» PROBLEM REQUIREMENTS: Go to the line holding "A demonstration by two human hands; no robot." in the data below. Return it and each line after it through the last, exactly, and skip the pictures.

--------------------

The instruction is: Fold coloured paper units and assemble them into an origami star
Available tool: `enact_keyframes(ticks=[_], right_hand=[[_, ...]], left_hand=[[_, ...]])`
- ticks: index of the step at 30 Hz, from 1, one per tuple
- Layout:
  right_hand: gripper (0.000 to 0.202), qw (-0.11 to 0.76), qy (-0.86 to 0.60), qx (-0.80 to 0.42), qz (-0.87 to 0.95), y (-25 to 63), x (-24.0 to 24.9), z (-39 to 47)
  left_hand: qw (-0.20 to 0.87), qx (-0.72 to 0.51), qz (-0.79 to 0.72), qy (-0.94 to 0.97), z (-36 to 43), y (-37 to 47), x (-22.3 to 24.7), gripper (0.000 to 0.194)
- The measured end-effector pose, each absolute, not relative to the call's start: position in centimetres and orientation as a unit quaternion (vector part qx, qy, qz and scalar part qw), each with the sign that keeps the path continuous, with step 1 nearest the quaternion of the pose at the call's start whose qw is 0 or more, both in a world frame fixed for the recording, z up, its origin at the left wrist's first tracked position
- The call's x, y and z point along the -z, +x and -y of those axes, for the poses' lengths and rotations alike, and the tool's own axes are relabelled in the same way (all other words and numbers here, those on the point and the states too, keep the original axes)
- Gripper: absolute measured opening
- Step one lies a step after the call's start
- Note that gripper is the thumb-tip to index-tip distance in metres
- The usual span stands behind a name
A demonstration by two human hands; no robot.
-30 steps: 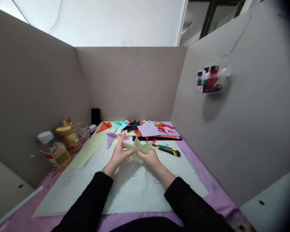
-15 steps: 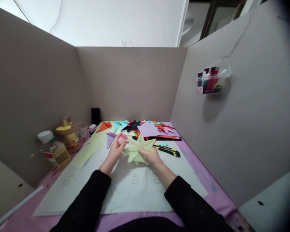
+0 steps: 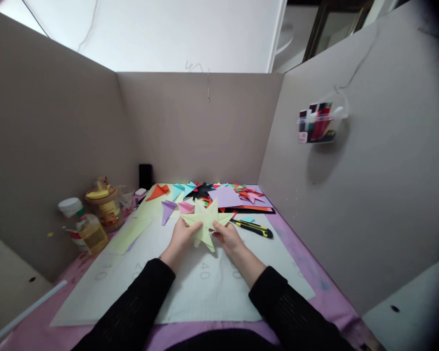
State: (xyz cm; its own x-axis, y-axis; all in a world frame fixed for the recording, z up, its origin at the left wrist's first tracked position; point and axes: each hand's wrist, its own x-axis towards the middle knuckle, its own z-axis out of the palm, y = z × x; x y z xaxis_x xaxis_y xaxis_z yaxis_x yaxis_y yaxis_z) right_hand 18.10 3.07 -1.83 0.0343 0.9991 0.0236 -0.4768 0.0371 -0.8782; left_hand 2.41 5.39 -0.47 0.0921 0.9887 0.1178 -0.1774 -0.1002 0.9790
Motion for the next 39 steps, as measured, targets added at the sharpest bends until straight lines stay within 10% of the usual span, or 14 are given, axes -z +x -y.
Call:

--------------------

» COMPLETED TASK:
A demonstration by two human hands; no robot.
-30 steps: 
-15 steps: 
+0 steps: 
State: (xyz cm; its own x-axis, y-axis; all in a world frame fixed for the recording, z up, its origin at the left wrist's first tracked position; point and axes: each hand's wrist, its own x-axis towards the middle knuckle, its own z-axis out of the palm, y = z × x; x y z xaxis_x xaxis_y xaxis_z yaxis_x yaxis_y yaxis_z) right_hand 18.10 3.07 -1.83 0.0343 0.9991 0.0236 -0.4768 0.0371 -0.8782; left_hand 2.41 5.39 -0.47 0.0921 0.9887 0.1178 -0.1774 -0.1002 0.9790
Motion for the next 39 steps, as measured, targets added at the sharpest bends until straight lines stay within 10% of the usual span, or 14 are given, axes -z +x -y.
Call:

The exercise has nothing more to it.